**Aim of the exercise:**
Go through the material below and tally every line with the string "poster". Reply with the number only.

++++++++

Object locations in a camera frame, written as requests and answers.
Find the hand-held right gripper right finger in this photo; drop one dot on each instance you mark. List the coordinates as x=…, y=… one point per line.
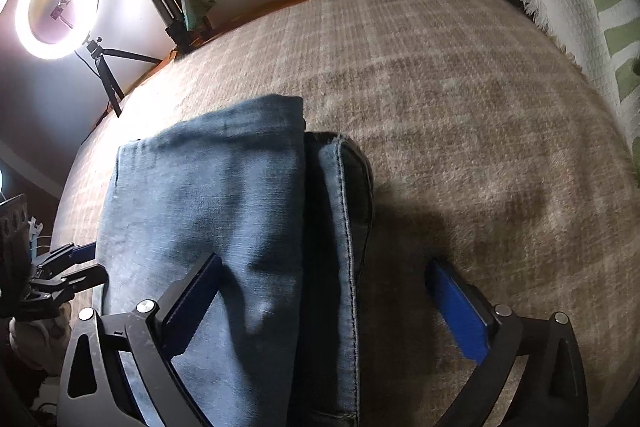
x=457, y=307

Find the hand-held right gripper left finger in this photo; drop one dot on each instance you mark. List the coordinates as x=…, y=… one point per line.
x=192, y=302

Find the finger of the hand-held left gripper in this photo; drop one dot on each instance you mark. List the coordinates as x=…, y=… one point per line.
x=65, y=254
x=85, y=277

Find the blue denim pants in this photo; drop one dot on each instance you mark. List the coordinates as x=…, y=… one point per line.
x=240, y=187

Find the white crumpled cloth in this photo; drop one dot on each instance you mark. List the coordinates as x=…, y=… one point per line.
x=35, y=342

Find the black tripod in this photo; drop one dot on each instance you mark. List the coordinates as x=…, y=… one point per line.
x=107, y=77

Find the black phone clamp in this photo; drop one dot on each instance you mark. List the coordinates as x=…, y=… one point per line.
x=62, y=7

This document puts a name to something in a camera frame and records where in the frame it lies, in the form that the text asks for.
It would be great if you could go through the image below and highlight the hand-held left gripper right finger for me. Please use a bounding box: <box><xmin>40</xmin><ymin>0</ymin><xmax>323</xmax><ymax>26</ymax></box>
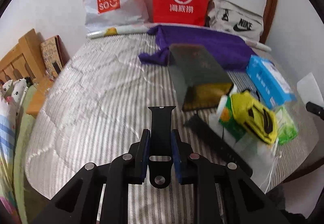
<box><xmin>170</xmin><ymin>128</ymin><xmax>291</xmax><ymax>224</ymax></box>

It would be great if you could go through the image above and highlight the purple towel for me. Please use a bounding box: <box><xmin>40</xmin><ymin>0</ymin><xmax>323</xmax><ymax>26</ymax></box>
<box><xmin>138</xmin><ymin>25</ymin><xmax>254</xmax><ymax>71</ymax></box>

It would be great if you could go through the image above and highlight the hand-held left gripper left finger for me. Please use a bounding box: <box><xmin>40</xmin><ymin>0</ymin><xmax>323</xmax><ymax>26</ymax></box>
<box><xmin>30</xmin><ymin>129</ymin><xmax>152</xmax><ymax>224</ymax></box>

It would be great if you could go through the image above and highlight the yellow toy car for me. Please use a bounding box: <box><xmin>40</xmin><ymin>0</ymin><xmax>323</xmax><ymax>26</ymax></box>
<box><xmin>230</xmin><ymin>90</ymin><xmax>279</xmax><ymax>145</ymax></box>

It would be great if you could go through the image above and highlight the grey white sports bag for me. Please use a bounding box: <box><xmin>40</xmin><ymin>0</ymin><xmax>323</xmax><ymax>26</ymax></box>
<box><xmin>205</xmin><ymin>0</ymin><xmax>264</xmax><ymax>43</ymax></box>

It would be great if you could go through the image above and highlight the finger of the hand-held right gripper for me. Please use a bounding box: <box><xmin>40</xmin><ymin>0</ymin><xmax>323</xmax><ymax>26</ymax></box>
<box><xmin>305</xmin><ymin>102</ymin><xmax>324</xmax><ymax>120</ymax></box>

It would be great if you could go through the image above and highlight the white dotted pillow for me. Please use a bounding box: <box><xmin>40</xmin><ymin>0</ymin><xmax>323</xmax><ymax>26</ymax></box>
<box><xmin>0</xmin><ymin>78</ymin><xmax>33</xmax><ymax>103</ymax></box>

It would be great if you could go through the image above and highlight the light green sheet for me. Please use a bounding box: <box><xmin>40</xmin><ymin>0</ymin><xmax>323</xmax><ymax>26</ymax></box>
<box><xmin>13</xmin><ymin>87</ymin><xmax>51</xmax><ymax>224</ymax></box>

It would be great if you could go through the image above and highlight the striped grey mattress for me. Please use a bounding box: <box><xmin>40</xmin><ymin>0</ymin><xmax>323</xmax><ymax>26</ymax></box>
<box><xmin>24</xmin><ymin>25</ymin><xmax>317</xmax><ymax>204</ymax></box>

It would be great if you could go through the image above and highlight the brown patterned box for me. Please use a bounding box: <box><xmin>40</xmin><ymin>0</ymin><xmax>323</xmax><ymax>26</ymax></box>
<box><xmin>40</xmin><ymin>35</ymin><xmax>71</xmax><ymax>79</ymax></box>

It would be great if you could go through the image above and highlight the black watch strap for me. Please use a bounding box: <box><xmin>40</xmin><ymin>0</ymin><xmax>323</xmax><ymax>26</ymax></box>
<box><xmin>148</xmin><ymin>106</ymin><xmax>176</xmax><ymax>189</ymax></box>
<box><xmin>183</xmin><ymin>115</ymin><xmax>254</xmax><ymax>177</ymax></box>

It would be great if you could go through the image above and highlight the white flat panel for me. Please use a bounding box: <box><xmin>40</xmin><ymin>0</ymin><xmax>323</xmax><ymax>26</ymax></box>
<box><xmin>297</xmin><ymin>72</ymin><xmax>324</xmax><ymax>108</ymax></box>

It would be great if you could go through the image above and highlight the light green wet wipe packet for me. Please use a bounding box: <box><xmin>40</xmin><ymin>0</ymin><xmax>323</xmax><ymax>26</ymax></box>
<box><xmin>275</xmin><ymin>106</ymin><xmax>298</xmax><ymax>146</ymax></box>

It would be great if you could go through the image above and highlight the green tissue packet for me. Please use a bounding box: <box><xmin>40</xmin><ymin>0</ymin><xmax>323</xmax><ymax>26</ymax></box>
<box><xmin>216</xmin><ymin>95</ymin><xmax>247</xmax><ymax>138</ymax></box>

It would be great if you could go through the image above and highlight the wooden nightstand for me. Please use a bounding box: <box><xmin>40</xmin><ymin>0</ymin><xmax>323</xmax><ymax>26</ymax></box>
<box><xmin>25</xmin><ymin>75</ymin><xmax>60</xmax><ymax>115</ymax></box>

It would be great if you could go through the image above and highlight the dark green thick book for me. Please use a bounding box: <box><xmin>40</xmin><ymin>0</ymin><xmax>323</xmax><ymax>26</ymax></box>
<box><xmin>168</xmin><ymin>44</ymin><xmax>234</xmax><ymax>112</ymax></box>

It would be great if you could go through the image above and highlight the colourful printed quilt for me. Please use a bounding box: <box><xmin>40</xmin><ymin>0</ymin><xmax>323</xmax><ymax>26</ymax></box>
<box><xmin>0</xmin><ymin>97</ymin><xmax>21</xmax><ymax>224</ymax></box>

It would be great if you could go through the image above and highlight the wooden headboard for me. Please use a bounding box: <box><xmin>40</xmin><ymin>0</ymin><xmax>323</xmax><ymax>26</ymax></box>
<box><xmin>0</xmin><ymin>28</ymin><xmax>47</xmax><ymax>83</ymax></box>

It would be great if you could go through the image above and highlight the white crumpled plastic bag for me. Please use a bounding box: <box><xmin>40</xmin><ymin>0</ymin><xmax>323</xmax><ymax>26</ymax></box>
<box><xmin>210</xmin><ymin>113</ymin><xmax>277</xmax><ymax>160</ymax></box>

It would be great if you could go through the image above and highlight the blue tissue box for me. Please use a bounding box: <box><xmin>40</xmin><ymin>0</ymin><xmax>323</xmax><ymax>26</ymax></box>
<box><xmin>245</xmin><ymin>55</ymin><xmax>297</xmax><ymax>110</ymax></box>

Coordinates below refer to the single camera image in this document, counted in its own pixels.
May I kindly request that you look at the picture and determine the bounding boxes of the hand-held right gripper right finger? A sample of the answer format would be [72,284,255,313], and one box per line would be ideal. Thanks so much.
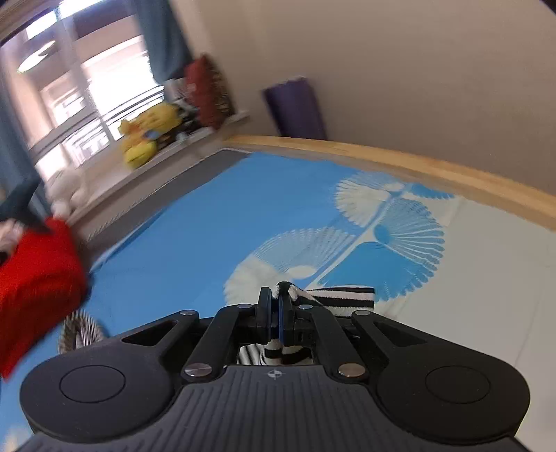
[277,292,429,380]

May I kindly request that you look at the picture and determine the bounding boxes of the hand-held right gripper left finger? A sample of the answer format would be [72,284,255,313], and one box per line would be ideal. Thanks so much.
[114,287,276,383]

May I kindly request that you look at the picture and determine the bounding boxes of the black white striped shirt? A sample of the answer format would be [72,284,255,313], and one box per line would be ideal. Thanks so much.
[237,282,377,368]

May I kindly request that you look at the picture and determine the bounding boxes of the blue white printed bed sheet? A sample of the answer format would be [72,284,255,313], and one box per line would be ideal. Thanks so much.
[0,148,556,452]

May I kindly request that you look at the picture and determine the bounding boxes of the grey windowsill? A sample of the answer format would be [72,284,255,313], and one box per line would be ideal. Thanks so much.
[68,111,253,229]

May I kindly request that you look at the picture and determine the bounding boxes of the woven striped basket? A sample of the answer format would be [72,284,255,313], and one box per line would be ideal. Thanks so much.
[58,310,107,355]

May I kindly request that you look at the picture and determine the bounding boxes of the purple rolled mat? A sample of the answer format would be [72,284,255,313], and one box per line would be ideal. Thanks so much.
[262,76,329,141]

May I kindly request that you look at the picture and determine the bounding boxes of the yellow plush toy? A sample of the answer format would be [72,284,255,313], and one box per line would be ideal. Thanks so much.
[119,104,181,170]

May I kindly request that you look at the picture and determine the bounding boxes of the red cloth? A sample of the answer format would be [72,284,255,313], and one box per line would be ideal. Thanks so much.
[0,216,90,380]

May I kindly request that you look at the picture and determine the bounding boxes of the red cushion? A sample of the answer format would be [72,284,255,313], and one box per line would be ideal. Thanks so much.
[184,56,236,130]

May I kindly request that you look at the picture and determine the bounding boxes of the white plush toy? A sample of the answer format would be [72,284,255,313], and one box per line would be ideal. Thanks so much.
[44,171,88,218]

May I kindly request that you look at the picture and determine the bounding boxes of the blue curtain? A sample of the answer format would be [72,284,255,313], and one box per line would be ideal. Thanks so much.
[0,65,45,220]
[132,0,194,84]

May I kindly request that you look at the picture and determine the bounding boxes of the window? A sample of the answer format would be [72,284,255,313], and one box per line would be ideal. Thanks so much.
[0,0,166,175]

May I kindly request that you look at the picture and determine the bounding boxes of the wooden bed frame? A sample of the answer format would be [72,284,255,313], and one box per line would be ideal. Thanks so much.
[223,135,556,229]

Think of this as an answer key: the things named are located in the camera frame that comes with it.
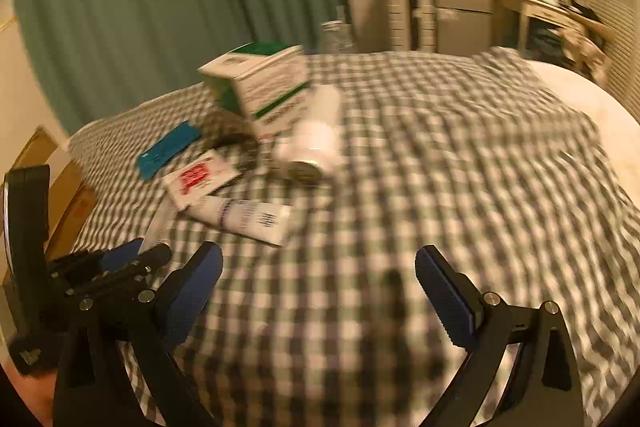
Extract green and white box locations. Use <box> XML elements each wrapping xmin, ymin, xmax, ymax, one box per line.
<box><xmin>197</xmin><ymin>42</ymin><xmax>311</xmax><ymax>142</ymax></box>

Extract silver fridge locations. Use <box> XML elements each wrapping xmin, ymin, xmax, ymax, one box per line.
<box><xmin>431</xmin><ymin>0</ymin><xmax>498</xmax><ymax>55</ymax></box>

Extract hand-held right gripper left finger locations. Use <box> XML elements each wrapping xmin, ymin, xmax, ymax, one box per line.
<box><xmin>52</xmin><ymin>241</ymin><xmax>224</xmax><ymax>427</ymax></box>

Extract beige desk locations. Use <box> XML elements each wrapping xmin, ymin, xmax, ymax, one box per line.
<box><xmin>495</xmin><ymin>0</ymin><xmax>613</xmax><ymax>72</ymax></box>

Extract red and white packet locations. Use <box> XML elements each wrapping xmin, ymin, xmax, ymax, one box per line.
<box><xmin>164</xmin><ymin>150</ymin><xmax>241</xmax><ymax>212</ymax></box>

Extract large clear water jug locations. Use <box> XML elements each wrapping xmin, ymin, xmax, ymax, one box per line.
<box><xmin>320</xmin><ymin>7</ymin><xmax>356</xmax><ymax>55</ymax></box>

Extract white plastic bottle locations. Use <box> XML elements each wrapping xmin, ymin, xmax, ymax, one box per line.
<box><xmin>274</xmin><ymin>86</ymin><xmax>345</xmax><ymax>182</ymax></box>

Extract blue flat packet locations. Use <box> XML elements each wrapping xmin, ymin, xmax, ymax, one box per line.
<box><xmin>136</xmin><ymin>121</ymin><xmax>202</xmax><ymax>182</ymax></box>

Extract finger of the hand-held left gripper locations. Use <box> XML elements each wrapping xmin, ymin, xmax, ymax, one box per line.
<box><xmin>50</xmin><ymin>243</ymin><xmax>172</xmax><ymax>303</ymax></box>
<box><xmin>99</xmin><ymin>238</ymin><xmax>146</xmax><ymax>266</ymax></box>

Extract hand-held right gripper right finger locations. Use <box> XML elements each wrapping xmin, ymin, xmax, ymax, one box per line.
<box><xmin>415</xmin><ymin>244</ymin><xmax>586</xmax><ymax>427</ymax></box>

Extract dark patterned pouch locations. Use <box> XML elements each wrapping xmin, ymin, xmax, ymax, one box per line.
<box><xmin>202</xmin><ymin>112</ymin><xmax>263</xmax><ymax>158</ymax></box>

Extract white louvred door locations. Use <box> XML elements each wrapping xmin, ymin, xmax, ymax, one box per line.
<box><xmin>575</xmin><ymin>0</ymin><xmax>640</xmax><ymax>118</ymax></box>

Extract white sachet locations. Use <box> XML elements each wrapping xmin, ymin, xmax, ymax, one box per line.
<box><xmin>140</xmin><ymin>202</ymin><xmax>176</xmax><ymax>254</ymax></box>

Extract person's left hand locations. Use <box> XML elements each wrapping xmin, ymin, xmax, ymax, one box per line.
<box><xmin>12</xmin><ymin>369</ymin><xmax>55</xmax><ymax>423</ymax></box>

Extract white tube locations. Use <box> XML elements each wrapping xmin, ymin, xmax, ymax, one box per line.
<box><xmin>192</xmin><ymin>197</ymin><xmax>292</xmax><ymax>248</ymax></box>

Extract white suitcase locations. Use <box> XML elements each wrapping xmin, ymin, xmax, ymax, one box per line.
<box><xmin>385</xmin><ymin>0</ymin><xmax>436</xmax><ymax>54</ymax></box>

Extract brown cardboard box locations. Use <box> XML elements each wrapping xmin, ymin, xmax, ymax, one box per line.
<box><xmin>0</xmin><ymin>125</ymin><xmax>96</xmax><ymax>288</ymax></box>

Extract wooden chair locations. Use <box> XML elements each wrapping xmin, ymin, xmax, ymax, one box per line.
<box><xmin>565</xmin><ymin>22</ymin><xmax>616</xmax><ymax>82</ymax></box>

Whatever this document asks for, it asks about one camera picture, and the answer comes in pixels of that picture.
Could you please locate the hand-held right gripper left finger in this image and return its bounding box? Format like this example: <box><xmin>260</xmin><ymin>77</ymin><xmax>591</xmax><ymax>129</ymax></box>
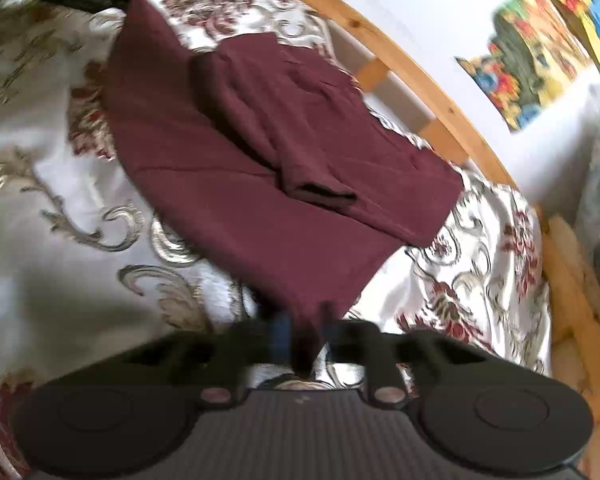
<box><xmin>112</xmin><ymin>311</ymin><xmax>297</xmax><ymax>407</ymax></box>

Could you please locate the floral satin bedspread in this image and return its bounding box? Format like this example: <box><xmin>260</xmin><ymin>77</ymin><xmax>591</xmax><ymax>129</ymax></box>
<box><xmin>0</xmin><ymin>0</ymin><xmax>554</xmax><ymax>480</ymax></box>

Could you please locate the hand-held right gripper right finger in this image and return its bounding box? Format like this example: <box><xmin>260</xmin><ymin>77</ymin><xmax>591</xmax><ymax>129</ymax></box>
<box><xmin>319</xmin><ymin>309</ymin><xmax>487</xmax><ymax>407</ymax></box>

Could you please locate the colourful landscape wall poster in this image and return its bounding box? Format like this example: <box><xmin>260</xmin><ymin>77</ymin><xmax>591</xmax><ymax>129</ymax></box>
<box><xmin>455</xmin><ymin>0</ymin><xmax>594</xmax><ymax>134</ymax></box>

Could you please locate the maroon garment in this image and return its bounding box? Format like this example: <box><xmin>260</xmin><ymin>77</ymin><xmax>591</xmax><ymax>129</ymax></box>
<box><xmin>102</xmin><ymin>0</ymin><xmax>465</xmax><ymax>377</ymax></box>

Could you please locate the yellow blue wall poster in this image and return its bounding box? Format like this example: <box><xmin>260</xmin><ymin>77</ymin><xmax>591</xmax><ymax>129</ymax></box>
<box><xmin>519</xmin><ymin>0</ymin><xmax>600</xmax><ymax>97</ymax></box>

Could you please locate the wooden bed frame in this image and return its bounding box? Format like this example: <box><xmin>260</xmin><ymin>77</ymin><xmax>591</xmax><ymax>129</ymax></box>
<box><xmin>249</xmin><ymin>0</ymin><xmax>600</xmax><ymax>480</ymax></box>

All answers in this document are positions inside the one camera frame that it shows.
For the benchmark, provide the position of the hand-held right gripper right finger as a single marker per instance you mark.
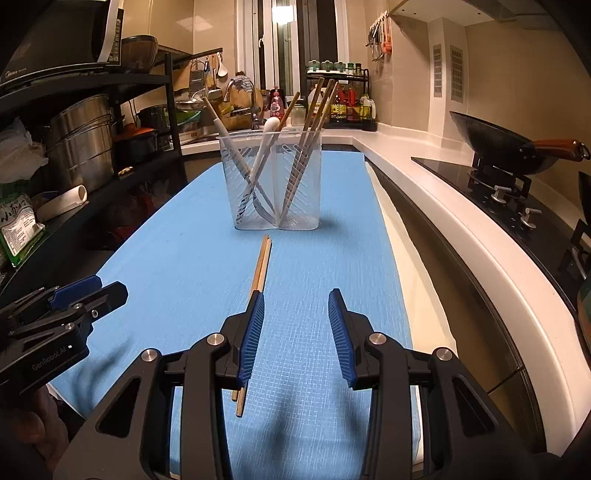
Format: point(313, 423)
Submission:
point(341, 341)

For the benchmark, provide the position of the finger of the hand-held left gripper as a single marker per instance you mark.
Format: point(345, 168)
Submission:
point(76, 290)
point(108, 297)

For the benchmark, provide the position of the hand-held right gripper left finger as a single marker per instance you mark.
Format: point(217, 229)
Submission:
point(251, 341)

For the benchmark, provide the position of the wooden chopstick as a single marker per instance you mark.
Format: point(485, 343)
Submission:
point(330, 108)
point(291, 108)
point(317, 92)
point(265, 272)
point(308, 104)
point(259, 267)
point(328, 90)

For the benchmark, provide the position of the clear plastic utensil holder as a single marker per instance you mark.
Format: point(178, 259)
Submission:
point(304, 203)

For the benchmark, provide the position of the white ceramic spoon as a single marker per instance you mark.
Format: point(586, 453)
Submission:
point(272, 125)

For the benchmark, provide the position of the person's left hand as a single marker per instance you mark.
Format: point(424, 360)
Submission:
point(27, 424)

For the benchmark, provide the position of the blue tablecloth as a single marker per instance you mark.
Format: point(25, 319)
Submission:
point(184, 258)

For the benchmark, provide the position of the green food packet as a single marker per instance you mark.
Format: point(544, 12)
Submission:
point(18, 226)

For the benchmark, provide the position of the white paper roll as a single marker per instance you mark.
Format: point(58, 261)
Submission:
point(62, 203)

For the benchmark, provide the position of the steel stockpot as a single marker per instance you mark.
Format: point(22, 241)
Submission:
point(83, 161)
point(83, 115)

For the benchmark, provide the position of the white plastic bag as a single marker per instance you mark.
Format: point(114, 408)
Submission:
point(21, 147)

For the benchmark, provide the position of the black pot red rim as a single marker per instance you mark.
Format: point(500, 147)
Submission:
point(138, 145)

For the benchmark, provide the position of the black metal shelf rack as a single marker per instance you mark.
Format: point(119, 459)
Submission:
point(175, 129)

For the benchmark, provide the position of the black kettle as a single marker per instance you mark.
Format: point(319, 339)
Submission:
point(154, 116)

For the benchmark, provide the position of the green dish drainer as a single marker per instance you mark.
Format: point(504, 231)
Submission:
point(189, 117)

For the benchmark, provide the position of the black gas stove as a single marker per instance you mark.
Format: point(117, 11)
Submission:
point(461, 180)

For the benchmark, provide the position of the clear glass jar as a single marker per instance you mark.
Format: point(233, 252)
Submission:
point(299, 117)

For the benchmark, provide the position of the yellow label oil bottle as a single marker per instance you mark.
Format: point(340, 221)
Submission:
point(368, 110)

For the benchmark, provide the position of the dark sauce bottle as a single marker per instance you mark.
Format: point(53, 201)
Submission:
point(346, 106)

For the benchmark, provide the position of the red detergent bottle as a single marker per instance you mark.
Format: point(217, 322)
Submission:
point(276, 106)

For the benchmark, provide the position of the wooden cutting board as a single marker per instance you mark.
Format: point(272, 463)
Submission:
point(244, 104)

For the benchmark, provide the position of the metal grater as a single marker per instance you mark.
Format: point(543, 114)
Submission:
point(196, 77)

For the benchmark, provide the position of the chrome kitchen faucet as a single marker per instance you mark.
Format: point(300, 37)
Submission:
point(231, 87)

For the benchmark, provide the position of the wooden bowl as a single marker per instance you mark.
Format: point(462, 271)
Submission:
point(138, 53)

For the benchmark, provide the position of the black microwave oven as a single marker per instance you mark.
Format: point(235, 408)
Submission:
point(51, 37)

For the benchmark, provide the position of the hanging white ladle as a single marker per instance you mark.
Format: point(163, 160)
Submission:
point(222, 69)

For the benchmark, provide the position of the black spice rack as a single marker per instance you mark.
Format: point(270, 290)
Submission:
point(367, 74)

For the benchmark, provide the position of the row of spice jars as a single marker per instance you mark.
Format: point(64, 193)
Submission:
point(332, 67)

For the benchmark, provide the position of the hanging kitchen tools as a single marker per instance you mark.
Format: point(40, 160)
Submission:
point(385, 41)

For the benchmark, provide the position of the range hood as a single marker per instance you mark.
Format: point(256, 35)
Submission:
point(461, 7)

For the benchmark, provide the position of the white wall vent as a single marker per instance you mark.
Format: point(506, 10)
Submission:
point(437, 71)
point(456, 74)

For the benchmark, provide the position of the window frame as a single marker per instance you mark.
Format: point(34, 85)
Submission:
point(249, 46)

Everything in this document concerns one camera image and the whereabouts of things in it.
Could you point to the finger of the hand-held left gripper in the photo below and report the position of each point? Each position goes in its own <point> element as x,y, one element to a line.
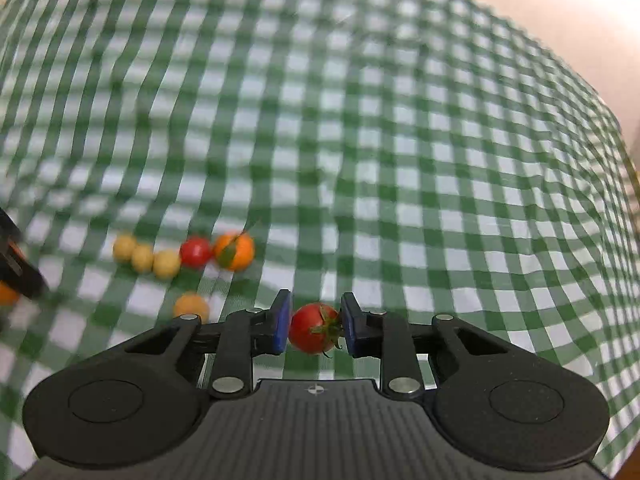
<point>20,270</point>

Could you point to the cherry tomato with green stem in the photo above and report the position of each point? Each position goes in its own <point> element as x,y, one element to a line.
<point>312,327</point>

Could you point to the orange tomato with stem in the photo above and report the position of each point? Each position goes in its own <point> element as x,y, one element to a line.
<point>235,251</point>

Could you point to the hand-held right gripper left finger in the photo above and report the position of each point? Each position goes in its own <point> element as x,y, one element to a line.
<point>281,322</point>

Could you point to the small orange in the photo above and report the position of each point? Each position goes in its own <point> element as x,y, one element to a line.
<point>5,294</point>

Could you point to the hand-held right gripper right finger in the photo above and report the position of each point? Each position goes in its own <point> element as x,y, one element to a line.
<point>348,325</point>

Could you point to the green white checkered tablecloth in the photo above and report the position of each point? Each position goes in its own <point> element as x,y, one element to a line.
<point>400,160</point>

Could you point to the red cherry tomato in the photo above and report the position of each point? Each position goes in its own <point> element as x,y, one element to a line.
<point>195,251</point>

++++++++

**Solved problem:**
2